Hmmmm.. It is true that a graph is a collection of pairs, and that you always have to explain "what the hell all these
None
are" when you show the result ofg.edges()
to beginners...:-/
Anyways, this is all I got to say about the patch. It looks good to me provided u changed the above things and ran the doctests (which I did not)
Well the patchbot complains but the two errors seem unrelated.
Nathann
comment:23 in reply to: ↑ 22 Changed 7 years ago by
Hellooo !
Line 67. g.vertices() == range(n)
Oh, right. But in this case the vertices are integers. It indeed relies on the fact that vertices are sorted (and they are), but there is no problem if the natural order on the vertices is not total. The equality will be false in that case.
Nathann
comment:24 Changed 7 years ago by
I see. Well if you feel safe about that (the documentation afaik does not guarantee sorted order of vertices) then this thing is fine with me.

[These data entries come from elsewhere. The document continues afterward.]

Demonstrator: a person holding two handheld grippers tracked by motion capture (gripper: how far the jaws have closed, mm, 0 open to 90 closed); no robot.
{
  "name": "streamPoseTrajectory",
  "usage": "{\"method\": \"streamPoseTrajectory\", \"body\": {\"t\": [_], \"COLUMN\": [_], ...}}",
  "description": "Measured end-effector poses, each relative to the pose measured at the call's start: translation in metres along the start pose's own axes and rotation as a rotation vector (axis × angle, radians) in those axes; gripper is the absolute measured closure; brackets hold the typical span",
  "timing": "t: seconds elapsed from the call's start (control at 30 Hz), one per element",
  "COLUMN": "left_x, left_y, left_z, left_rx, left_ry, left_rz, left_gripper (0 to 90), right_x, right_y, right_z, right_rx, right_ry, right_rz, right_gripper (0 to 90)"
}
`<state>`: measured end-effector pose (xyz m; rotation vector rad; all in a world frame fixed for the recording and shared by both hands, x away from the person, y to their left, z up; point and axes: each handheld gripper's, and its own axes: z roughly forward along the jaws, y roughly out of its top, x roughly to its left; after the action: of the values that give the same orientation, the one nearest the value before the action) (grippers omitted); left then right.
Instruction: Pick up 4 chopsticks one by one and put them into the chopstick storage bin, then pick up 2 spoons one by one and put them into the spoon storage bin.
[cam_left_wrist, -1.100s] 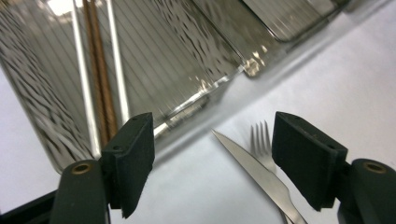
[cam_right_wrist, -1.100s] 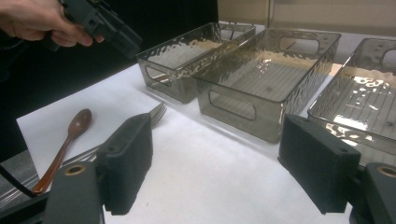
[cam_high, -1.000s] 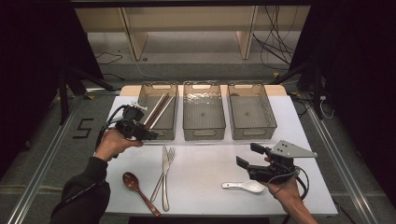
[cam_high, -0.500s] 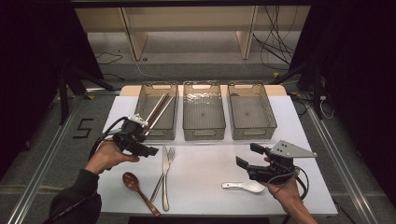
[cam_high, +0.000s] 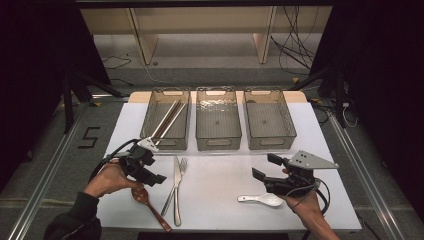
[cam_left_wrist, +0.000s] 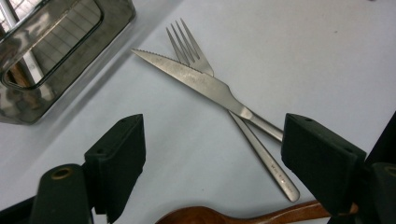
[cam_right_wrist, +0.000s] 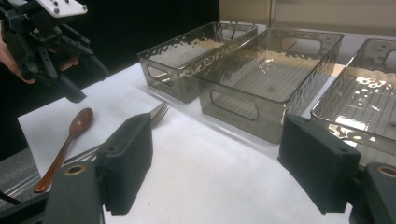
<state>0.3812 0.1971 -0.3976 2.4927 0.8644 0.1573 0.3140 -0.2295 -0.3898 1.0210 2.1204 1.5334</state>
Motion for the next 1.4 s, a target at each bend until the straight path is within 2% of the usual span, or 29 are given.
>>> {"method": "streamPoseTrajectory", "body": {"t": [0.37, 0.53, 0.8, 1.0, 1.23, 1.4], "left_x": [-0.006, -0.010, -0.013, -0.015, -0.019, -0.024], "left_y": [-0.008, -0.010, -0.011, -0.015, -0.020, -0.023], "left_z": [0.005, 0.008, 0.012, 0.015, 0.020, 0.023], "left_rx": [0.032, 0.064, 0.106, 0.134, 0.171, 0.187], "left_ry": [-0.019, -0.023, -0.033, -0.035, -0.058, -0.053], "left_rz": [0.027, 0.063, 0.099, 0.120, 0.142, 0.167], "left_gripper": [20.9, 20.2, 20.0, 20.0, 20.0, 19.9], "right_x": [-0.002, -0.005, -0.006, -0.004, -0.004, -0.005], "right_y": [-0.001, -0.002, -0.002, -0.002, -0.002, -0.002], "right_z": [0.001, 0.000, -0.002, -0.002, -0.001, -0.001], "right_rx": [0.003, 0.002, 0.002, 0.003, 0.006, 0.003], "right_ry": [-0.002, -0.003, -0.010, -0.013, -0.010, -0.010], "right_rz": [0.006, 0.015, 0.022, 0.019, 0.016, 0.015], "right_gripper": [26.8, 26.8, 26.8, 26.8, 26.8, 26.8]}}
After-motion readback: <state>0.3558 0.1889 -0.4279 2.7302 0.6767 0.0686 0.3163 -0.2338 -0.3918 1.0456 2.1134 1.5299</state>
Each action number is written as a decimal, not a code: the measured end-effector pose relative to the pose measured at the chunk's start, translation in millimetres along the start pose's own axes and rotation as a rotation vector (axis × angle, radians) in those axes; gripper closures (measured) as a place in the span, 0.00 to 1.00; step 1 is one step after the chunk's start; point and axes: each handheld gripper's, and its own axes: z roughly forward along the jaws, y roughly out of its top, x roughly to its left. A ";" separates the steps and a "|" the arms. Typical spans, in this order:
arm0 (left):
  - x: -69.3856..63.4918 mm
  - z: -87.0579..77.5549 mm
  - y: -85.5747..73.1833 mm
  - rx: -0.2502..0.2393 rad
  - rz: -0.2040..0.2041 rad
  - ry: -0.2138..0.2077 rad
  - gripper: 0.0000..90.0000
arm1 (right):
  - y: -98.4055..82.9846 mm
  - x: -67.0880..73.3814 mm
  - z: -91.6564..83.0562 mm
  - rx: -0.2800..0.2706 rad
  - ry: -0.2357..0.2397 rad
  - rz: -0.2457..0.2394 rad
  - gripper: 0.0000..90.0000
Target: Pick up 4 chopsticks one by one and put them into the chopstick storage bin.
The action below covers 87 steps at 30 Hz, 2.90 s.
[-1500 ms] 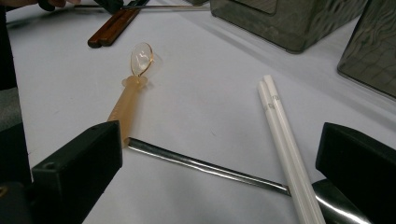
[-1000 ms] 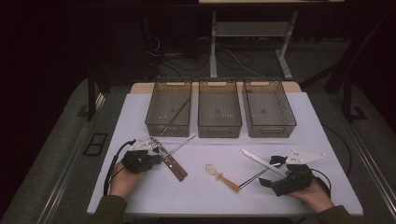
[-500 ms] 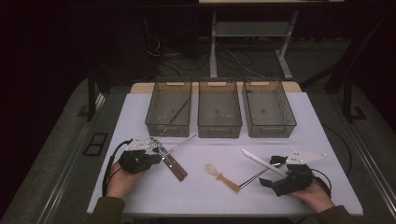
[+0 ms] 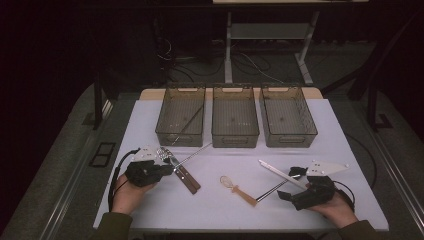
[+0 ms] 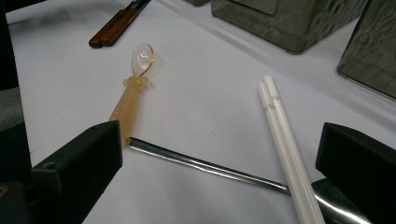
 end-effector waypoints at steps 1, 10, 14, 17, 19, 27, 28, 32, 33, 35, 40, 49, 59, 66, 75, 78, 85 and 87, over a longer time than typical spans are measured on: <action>-0.6 -0.8 0.6 -0.001 -0.002 -0.001 0.94 | 0.0 0.0 0.0 0.001 -0.001 0.001 0.01; -1.2 -7.9 5.7 -0.024 -0.020 0.005 0.94 | -0.1 0.0 0.5 0.002 0.000 -0.002 0.01; -0.1 -11.4 7.1 -0.038 -0.029 0.005 0.94 | -0.1 -0.3 0.6 0.003 -0.001 -0.003 0.01; 1.0 -13.5 8.0 -0.045 -0.035 0.007 0.94 | -0.1 -0.3 0.5 0.003 -0.001 -0.002 0.01; 2.1 -15.2 8.5 -0.050 -0.037 0.008 0.94 | -0.1 -0.3 0.5 0.003 -0.001 -0.003 0.01; 7.5 -22.7 10.3 -0.070 -0.059 0.028 0.94 | -0.1 -0.3 0.5 0.003 0.000 -0.003 0.01; 8.4 -23.4 10.4 -0.071 -0.060 0.030 0.94 | -0.1 -0.4 0.6 0.003 -0.001 -0.003 0.01; 11.9 -26.7 10.7 -0.084 -0.070 0.040 0.93 | -0.1 -0.4 0.9 0.004 -0.001 -0.003 0.01; 12.8 -27.6 10.8 -0.085 -0.073 0.042 0.94 | -0.1 -0.3 0.9 0.004 -0.001 -0.003 0.01; 14.3 -28.9 10.9 -0.087 -0.076 0.043 0.94 | -0.2 -0.3 1.0 0.004 -0.001 -0.003 0.01; 18.2 -31.1 12.3 -0.091 -0.083 0.055 0.94 | -0.2 -0.4 1.0 0.004 -0.001 -0.003 0.01; 27.2 -31.7 18.2 -0.104 -0.093 0.072 0.93 | -0.4 -0.5 1.5 0.004 0.000 -0.001 0.01; 33.8 -26.2 33.2 -0.111 -0.083 0.081 0.94 | -0.5 -1.4 1.6 0.003 -0.001 0.003 0.01; 37.4 -19.4 47.0 -0.117 -0.077 0.090 0.94 | -0.8 -1.9 1.3 0.002 -0.003 0.006 0.01; 41.0 -10.8 68.5 -0.130 -0.070 0.104 0.94 | -0.9 -2.1 0.7 0.000 -0.004 0.009 0.01; 44.4 -8.1 75.4 -0.131 -0.074 0.119 0.94 | -1.1 -2.6 0.4 0.001 -0.005 0.010 0.01; 54.3 -0.2 92.4 -0.120 -0.086 0.147 0.94 | -1.1 -2.6 0.1 0.000 -0.006 0.009 0.00; 57.3 3.3 96.7 -0.109 -0.085 0.162 0.94 | -1.1 -2.6 0.1 0.000 -0.006 0.009 0.01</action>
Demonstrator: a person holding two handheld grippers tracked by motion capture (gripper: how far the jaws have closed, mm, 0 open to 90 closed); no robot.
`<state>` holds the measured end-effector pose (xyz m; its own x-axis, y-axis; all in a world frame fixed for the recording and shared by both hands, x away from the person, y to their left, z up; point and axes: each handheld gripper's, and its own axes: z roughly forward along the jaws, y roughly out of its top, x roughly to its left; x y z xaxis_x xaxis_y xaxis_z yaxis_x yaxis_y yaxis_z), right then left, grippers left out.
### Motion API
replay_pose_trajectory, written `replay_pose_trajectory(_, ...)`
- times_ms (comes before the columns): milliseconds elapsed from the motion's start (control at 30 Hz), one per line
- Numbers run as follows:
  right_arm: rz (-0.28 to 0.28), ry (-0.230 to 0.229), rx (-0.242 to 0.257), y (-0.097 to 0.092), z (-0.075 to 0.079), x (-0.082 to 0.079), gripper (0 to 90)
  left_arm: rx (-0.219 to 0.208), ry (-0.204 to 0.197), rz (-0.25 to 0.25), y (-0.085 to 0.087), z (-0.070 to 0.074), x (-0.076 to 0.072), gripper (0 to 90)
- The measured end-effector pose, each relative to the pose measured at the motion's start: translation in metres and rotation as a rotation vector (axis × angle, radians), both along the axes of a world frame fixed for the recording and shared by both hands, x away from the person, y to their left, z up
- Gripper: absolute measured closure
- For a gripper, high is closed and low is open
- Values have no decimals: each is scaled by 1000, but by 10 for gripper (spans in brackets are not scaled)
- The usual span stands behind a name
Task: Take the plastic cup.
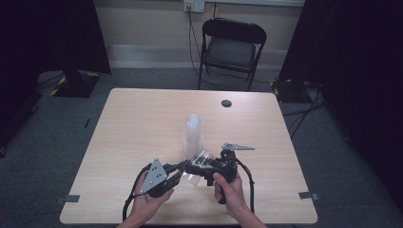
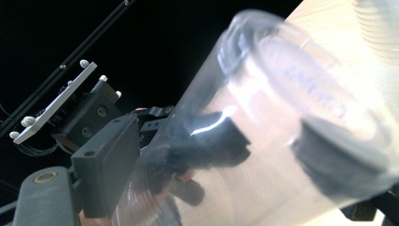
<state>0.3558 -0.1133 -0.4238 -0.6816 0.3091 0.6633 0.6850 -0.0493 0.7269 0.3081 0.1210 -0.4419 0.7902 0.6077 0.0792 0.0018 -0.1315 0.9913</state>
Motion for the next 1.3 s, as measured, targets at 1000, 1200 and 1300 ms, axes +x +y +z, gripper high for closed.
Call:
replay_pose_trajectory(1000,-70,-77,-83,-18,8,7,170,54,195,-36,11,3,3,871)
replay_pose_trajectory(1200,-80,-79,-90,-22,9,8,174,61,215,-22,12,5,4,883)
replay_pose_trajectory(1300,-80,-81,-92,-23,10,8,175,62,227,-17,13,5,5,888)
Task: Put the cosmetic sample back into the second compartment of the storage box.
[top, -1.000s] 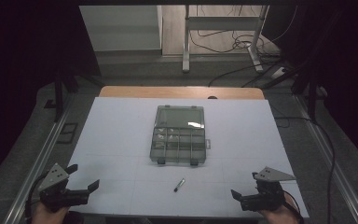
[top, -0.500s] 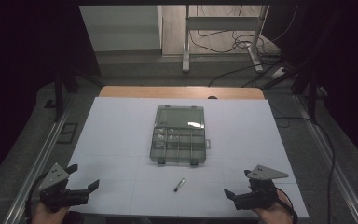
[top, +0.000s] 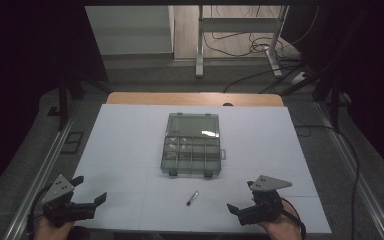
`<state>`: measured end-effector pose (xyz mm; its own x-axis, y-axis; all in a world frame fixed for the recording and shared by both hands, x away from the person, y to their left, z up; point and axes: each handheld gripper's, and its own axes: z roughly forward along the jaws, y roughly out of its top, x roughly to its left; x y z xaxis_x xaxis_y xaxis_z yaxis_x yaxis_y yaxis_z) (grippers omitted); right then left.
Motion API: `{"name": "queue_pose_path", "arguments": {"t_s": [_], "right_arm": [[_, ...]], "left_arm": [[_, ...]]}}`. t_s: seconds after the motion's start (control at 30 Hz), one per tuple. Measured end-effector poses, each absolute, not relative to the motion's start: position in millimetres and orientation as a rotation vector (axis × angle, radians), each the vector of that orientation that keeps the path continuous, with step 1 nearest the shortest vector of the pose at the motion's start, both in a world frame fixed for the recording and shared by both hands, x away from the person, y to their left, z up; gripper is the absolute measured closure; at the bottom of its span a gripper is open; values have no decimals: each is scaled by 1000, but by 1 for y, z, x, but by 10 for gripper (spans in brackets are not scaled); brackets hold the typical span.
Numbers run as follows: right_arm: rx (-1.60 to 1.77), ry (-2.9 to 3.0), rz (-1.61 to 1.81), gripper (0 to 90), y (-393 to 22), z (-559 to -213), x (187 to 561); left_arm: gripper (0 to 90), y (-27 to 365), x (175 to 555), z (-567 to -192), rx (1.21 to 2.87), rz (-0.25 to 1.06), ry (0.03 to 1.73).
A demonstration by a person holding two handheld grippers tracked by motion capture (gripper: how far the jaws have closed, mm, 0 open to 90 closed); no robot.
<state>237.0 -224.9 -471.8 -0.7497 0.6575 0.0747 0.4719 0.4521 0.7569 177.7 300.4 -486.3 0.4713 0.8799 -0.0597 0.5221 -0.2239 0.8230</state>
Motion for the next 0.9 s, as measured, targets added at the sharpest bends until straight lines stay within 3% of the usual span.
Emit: {"name": "queue_pose_path", "arguments": {"t_s": [0.9], "right_arm": [[959, 2623, 1115, 0, -178, -484, 252]], "left_arm": [[25, 300, 178, -486, 1896, 535, 1168]]}}
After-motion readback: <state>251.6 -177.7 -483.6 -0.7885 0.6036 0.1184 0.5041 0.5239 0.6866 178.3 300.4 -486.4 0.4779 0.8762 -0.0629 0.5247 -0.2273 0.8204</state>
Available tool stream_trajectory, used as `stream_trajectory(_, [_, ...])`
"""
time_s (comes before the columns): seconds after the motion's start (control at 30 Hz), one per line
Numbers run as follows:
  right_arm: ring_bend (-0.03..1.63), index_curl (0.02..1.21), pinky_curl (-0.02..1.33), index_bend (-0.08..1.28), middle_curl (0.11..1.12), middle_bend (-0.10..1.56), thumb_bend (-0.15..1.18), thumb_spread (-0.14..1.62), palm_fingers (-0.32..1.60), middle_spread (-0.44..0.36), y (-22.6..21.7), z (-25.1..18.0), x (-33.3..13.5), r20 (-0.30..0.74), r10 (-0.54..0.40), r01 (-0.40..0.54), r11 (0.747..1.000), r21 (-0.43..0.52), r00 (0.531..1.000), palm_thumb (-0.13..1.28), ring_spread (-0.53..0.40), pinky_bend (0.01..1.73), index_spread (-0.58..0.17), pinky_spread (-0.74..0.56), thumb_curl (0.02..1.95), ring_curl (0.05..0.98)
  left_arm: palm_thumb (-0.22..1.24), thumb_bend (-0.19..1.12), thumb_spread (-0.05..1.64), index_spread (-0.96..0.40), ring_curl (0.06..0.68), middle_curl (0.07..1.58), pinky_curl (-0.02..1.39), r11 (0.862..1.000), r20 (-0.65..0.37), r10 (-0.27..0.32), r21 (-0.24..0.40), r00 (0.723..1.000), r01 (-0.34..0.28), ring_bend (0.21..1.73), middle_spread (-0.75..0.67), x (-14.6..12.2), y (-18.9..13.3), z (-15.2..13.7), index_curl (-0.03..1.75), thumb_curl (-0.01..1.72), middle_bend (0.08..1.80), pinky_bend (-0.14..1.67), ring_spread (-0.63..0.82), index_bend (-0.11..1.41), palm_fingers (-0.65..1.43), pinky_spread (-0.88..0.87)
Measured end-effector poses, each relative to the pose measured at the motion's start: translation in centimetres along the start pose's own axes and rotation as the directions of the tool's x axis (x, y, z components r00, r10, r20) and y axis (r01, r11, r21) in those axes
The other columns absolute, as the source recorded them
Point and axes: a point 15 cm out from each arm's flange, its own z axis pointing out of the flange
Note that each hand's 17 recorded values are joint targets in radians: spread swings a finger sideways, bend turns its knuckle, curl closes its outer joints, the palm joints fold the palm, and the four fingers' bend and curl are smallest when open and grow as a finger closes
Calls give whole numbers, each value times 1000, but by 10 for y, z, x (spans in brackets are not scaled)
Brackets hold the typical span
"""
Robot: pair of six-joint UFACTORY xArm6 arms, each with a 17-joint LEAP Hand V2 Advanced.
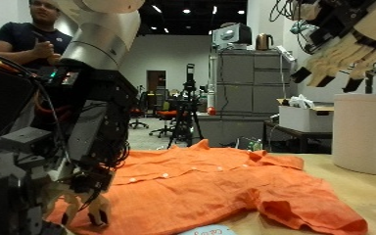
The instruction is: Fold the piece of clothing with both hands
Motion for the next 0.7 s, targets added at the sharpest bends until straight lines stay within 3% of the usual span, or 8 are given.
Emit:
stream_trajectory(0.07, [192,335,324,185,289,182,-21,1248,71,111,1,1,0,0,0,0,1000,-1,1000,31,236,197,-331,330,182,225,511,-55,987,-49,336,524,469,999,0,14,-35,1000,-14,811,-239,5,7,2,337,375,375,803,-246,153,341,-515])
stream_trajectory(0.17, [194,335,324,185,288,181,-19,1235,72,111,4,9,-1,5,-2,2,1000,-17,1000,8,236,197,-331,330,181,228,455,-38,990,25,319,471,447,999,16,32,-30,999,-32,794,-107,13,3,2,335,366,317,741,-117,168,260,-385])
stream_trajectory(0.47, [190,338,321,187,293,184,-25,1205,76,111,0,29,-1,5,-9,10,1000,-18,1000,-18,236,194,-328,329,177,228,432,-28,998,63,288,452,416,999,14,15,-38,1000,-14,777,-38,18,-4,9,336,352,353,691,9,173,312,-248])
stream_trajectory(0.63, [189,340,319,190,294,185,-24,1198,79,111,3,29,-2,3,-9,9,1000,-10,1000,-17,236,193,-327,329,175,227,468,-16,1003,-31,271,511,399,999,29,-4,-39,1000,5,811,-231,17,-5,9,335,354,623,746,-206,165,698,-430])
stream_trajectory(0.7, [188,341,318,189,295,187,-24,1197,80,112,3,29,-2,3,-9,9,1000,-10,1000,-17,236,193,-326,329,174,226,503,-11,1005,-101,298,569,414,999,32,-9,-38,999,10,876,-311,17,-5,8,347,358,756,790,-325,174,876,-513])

comment:25 Changed 7 years ago by
Hmmmmmm... Well, we can re-sort it but I think it's overkill. If that ever changes we will have to look at all occurrences of g.vertices()
anyway... And I really think that this isn't going to happen anytime soon O_o
Nathann
comment:26 follow-up: ↓ 27 Changed 7 years ago by
Indeed. Of course there is the stupid, thing of checking that the sum is n(n+1)/2 but I think that looks even more weird in this context?
comment:27 in reply to: ↑ 26 Changed 7 years ago by
Indeed. Of course there is the stupid, thing of checking that the sum is n(n+1)/2 but I think that looks even more weird in this context?
O_o
Instead of that test, you mean ?
Well, we have no way to be sure that the vertices CAN be summed. I mean, this test is meant to check whether there is any need to store a label_to_int dictionary. If the vertices are 0...n-1 there is no need and so we do without. But if the vertices are... I don't know, anything ! Strings, Sets, partitions, tuples.. immutables graphs ? Well in that case we remember labels. And we cannot be sure that those can all be summed together.
Nathann
comment:28 Changed 7 years ago by
Yes sure! That's what I said its stupid cause you also have to make sure every element is actually an int.
As said this was more of a stupid comment than anything else, as far as I am concerned the patch is good to go!
comment:29 Changed 7 years ago by
Sooooooooooooooo positive review ?... :-P
Nathann
comment:30 Changed 7 years ago by
- Status changed from needs_review to positive_review
comment:31 Changed 7 years ago by
- Reviewers set to Jernej Azarija
Thaaaaaaaaaaanks !
At long last, I can test if a graph is strongly regular without fearing it might hang on forever :-P
Nathann
comment:32 Changed 7 years ago by
- Resolution set to fixed
- Status changed from positive_review to closed
how about (complements of) disjoint unions of complete graphs with the same number of vertices? Are they s.r.g. for you?